[Work required]: Throughout the listing that follows, find each line with the word "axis" and copy it.

[Entries shown]:
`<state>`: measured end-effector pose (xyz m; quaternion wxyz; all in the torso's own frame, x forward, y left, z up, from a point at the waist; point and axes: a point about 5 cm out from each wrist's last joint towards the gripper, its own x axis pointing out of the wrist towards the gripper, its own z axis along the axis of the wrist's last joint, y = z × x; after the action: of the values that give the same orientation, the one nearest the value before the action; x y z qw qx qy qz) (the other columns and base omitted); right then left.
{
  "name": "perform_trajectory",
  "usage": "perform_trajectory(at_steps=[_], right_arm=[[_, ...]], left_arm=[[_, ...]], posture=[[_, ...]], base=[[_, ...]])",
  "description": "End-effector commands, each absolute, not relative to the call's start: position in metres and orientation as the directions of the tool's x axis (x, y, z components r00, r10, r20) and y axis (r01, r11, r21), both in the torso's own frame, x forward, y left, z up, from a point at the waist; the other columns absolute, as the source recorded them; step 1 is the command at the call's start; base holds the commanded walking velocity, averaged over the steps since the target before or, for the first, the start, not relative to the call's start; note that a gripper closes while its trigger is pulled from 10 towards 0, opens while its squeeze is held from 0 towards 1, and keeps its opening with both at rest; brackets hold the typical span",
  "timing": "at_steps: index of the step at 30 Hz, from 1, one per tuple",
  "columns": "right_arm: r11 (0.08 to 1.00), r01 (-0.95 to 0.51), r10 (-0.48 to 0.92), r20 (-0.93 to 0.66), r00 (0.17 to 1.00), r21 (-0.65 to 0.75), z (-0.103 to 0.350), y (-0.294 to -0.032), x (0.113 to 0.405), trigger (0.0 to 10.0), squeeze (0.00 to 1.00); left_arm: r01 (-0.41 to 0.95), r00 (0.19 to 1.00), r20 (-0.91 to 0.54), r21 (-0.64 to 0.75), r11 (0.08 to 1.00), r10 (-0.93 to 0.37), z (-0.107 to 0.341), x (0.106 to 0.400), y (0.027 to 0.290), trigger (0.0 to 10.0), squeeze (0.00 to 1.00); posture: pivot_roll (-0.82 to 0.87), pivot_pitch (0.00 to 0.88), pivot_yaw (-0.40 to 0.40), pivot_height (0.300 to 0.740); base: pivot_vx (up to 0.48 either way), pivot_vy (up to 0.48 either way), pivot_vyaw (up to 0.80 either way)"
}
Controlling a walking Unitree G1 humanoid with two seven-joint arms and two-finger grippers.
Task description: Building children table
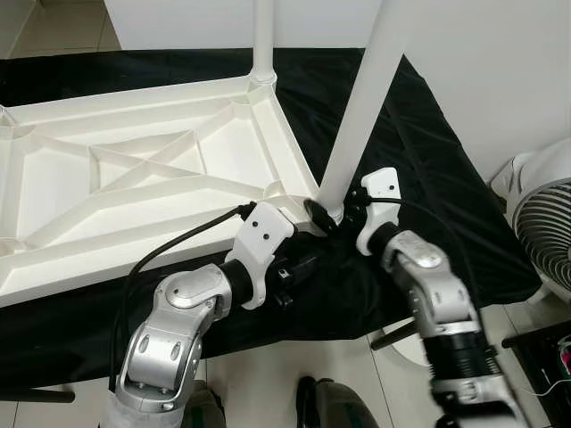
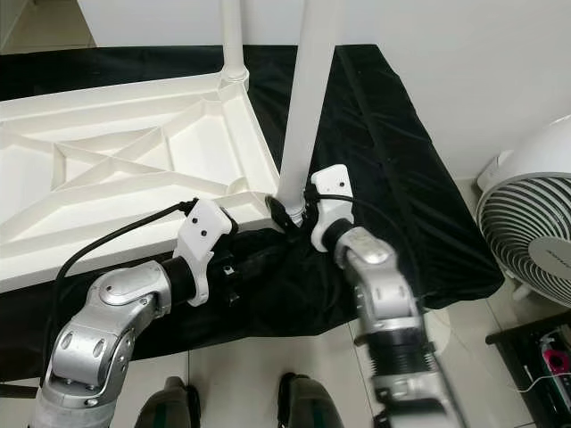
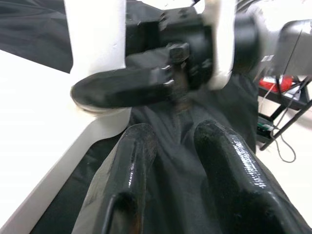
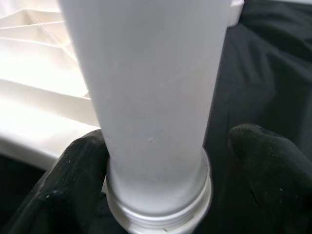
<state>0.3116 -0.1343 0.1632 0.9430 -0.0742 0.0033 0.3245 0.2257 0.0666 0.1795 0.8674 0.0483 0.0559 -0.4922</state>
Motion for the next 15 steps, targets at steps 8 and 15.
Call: perform_trajectory(at_steps=[8,15], right_arm=[[0.627,-0.752,0.756,-0.075,0.650,-0.201,0.162,-0.124,0.330,10.0,0.00],[0.560,-0.805,0.807,-0.090,0.583,-0.198,0.158,-0.112,0.335,10.0,0.00]], left_arm=[[0.793,0.608,-0.145,0.059,0.607,-0.780,0.180,0.234,0.070,10.0,0.00],[0.790,0.612,-0.147,0.063,0.610,-0.777,0.179,0.233,0.070,10.0,0.00]], posture=[[-0.04,0.103,-0.009,0.740],[-0.03,0.102,-0.016,0.740]], base=[[0.000,0.000,0.00],[0.000,0.000,0.00]])
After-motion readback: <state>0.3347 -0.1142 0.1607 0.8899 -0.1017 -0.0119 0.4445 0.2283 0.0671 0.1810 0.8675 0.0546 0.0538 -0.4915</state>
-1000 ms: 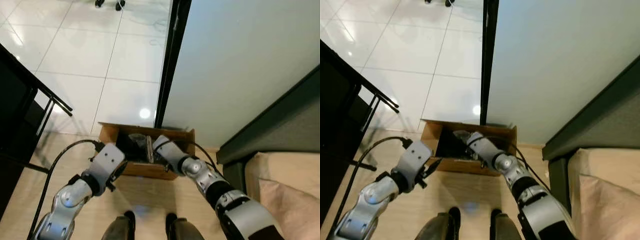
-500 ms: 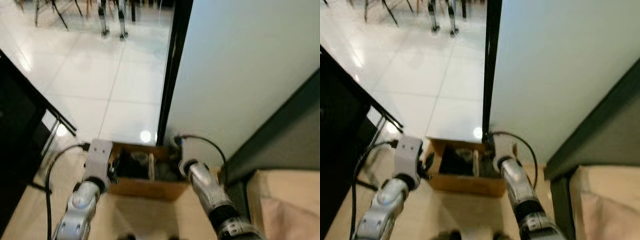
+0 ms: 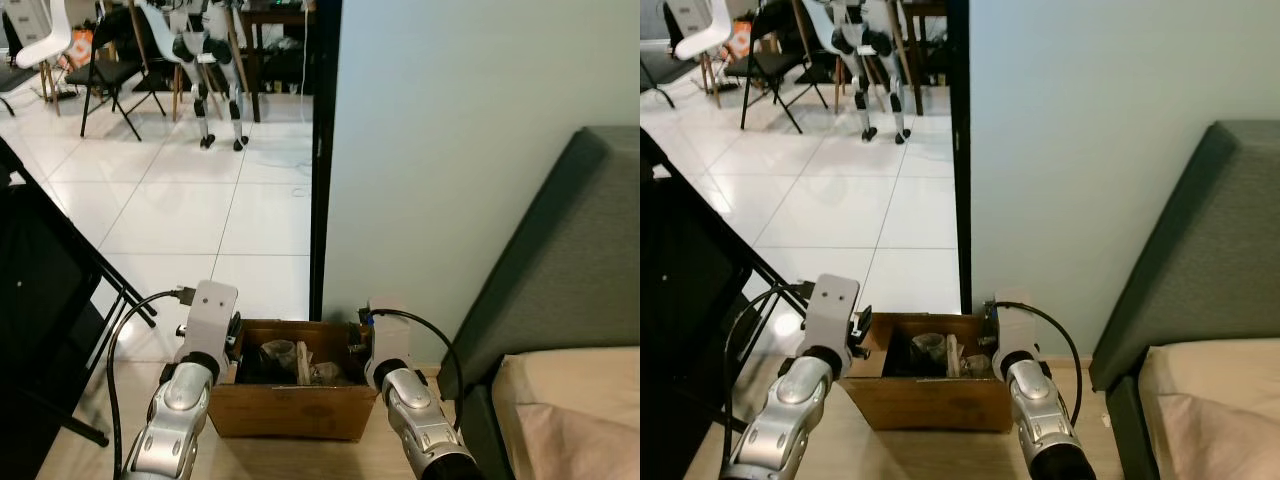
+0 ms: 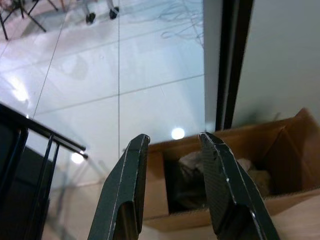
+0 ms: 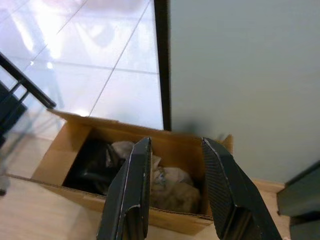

[Result of the task]:
`<state>`: measured end-effector pose (xyz m; quaternion wxyz; all in the torso's own frame, x forward, y left, z up, from a point at the waist; point and axes: a point about 5 cm out from each wrist's last joint towards the gripper, its own x axis pointing out of the wrist towards the gripper, its own z axis along the axis of the wrist's last joint, y = z × x; after the action: of the values that give the same orientation, the one nearest the value before the action; x y z qw qx qy qz) (the other columns and base omitted); right then left.
  "description": "End-effector commands, each absolute, not relative to the call's start: position in metres and orientation as the directions of the tool's x axis (x, y, z components r00, r10, r20) and y axis (r01, r11, r21), both in the torso's own frame, x forward, y left, z up, from a point at the waist; the other columns absolute, as the source recorded them; step 1 is the command at the call's start; base holds the commanded walking velocity, averaged over the steps since the target before or, for the first, the start, not relative to the call's start; note that a gripper closes while its trigger is pulled from 10 towards 0, opens while its squeeze is held from 0 towards 1, and keeps its opening with both at rest; brackets hold the typical span",

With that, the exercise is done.